İş insanı Murat Ülker, kişisel blogunda yayımladığı “İş Yerinde Sihir Olur mu?” başlıklı yazısında, iş dünyasında dönüşümü ele alırken odağını özellikle insanı merkeze alan liderlik anlayışına ve İslami iş ahlâkına çevirdi. Hubert Joly’nin “The Heart of Business: Leadership Principles for the Next Era of Capitalism” (İşin Kalbi: Kapitalizmin Yeni Çağında Liderlik İlkeleri) kitabından yola çıkan Ülker, Best Buy’ın iflasın eşiğinden dönüşünü “human magic” ve “anlamlı iş” kavramlarıyla yorumladı ve bu yaklaşımı Kur’an ve hadislerdeki “salih amel” anlayışıyla ilişkilendirdi.
BEST BUY'I İNSANI MERKEZE ALAN ZİHNİYET DEĞİŞİMİ KURTARDI
Ülker, Joly’nin 2012’de Best Buy CEO’su olduğunda şirketin birçok analist tarafından “bitmiş bir hikâye” olarak görüldüğünü hatırlattı. Amazon’un pazarı domine ettiği, rakip elektronik perakendecilerin birer birer battığı bir dönemde Best Buy’ın bugün hâlâ ayakta kalmasının arkasında yalnızca rekabet stratejisi ya da fiyat politikası değil, insanı merkeze alan bir zihniyet değişimi bulunduğunu vurguladı. Joly’nin ilk gününde takım elbiseyle toplantı odalarına kapanmak yerine “CEO in Training” kartıyla mağaza sahasına indiğini, müşterilerle konuştuğunu, çalışanları dinlediğini, kasaya geçtiğini, ürün rafladığını anlattı. Bu tavrın, dönüşüm hikâyesinin sembolü hâline geldiğini belirtti.
Ülker, klasik “şirketin tek amacı kâr maksimizasyonudur” anlayışının hem geçerliliğini yitirdiğini hem de tehlikeli hâle geldiğini söyledi. Joly’nin bunun yerine insanları merkeze koyan, çalışanları “asil bir amaç” etrafında birleştiren ve kârı iyi yapılan işin sonucu olarak gören bir yaklaşım geliştirdiğini aktardı. Best Buy’ın 2012–2019 döneminde üst üste büyüme kaydettiğini, kârını üçe katladığını ve hisse değerinin 11 dolardan 75 dolara kadar yükseldiğini anımsattı. Bugün küresel elektronik pazarında durgunluk ve marj baskısı bulunsa da Best Buy’ın hâlâ kârlı ve temettü dağıtan bir oyuncu olduğuna dikkat çekti.

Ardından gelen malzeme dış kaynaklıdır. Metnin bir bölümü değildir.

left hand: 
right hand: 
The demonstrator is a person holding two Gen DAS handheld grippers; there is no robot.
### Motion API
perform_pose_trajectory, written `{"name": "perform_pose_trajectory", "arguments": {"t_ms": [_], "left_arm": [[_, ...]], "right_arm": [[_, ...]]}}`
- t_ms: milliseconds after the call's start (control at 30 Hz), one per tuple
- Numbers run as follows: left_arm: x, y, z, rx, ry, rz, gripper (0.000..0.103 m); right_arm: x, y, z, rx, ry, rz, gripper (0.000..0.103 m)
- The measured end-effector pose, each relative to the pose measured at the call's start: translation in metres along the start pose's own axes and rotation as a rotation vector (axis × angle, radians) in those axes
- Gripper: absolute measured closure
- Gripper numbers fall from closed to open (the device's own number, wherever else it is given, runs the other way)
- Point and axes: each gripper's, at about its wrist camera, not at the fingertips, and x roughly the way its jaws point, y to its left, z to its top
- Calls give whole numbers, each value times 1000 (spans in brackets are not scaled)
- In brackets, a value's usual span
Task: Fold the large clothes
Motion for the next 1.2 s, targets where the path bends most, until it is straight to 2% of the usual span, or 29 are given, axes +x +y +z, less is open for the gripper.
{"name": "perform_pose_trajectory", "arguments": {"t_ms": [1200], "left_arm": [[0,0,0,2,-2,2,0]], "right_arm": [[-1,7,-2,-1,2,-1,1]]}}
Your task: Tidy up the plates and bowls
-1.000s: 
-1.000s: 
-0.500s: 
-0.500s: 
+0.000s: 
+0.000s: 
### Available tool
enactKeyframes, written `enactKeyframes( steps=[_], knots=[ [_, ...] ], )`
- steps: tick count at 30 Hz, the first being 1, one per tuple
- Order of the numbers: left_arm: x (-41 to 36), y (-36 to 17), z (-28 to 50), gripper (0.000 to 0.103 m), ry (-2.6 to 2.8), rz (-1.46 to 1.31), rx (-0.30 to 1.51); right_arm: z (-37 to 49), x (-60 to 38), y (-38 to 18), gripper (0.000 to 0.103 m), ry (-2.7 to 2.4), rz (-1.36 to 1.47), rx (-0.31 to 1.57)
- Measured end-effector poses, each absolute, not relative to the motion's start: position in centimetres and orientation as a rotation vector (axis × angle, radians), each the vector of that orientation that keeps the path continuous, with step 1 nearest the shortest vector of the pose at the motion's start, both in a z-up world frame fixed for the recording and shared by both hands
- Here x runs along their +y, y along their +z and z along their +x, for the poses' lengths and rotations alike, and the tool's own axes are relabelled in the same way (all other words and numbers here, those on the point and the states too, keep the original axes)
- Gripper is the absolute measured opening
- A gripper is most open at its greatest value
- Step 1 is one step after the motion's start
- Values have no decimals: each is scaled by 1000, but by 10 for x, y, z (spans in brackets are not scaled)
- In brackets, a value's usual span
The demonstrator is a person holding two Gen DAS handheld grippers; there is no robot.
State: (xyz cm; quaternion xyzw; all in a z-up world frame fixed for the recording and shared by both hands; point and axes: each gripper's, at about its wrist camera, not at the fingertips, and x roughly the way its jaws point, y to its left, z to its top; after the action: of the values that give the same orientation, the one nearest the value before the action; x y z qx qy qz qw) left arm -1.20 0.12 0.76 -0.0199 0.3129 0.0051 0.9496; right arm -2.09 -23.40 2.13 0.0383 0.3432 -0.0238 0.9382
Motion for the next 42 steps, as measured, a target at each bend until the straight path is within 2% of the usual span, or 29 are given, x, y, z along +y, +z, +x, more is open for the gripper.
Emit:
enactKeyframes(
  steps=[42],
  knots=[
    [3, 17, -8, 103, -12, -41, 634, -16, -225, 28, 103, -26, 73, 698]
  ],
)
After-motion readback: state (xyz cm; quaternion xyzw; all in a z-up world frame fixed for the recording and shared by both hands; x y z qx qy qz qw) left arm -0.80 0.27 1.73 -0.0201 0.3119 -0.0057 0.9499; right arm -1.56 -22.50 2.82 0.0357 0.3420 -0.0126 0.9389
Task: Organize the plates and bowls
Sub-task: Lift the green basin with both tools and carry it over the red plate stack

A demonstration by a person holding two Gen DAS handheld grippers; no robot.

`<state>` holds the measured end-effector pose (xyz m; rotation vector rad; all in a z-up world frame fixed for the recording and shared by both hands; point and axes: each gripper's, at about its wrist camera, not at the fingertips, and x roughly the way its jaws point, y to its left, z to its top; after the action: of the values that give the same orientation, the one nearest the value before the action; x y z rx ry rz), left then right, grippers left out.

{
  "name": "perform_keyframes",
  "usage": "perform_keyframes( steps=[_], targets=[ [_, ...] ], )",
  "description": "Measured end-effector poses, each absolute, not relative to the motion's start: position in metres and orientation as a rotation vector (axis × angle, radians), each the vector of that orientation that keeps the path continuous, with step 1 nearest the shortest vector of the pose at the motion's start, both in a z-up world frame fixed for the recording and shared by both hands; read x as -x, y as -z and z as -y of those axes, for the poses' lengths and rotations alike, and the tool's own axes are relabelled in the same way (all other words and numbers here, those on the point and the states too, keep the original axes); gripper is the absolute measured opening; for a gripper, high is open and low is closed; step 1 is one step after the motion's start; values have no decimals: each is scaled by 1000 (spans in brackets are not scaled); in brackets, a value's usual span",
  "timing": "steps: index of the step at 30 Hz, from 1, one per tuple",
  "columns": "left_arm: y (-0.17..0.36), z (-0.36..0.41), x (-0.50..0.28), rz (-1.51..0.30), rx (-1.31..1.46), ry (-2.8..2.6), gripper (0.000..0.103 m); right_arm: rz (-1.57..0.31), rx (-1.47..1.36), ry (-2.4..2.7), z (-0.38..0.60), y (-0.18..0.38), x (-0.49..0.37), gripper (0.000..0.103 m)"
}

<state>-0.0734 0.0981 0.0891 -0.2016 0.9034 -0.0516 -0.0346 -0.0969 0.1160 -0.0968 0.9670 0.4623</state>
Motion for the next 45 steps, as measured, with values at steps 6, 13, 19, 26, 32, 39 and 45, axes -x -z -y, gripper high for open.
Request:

ÇALIŞANLAR MÜŞTERİLERİN TEKNOLOJİ DANIŞMANI HALİNE GELDİ
Yazıda, Joly’nin sıkça kullandığı “Human Magic” kavramına da geniş yer verildi. Ülker, bunun “fantastik bir sihir” olmadığını belirtti. İnsanların potansiyelleri açığa çıktığında, dinlendiklerinde, hayallerini işlerine bağlayabildiklerinde ortaya çıkan enerjiyi tarif ettiğini söyledi. Mağaza çalışanlarının “sıradan satış elemanı” olmaktan çıkıp müşterilerin teknoloji danışmanı hâline geldiğini, teknik ekibin yalnızca cihaz tamir eden bir birim gibi değil, insanların hayatını kolaylaştıran bir destek noktası gibi çalıştığını kaydetti.
RİSK ALINDIĞI İÇİN KÂR HELAL KILINDI
Ülker, yazının merkezine ise İslam’ın iş ve emek anlayışını yerleştirdi. Joly’nin işin anlamını araştırırken İncil’den yola çıktığını, kendisinin ise bu soruya Kur’an’dan cevap vermeyi tercih ettiğini belirtti. Bu çerçevede şu değerlendirmeyi öne çıkardı:
“İman ve salih amel, Müslümanın hayat anlayışını, iş ahlâkını ve üretim felsefesini yansıtır. Peygamber kârı, işte risk alındığı için ücreti ise emeğin karşılığı olarak helal görmüştür. Konu ile ilgili gördüğümüz ayet ve hadisleri aşağıda zikrettim.”
"SALİH AMEL" TOPLUMA FAYDALI İŞ
Ülker, Kur’an’da çalışmanın ve üretmenin nasıl konumlandığını anlattı. Çalışmanın ibadet olarak görüldüğünü hatırlatarak Cuma 10 ve Mülk 15 ayetlerine atıfta bulundu. Necm 39 ve Nisa 32’de emeğin karşılığının helal ve meşru bir kazanç olarak tanımlandığını aktardı. Bakara 25 ve Nahl 97’de “salih amel”in topluma faydalı iş, iyi ve güzel eylem olarak anlatıldığını, İnşirah 7–8’de ise “bir işi bitirince başka bir işe koyulma” çağrısının yer aldığını yazdı.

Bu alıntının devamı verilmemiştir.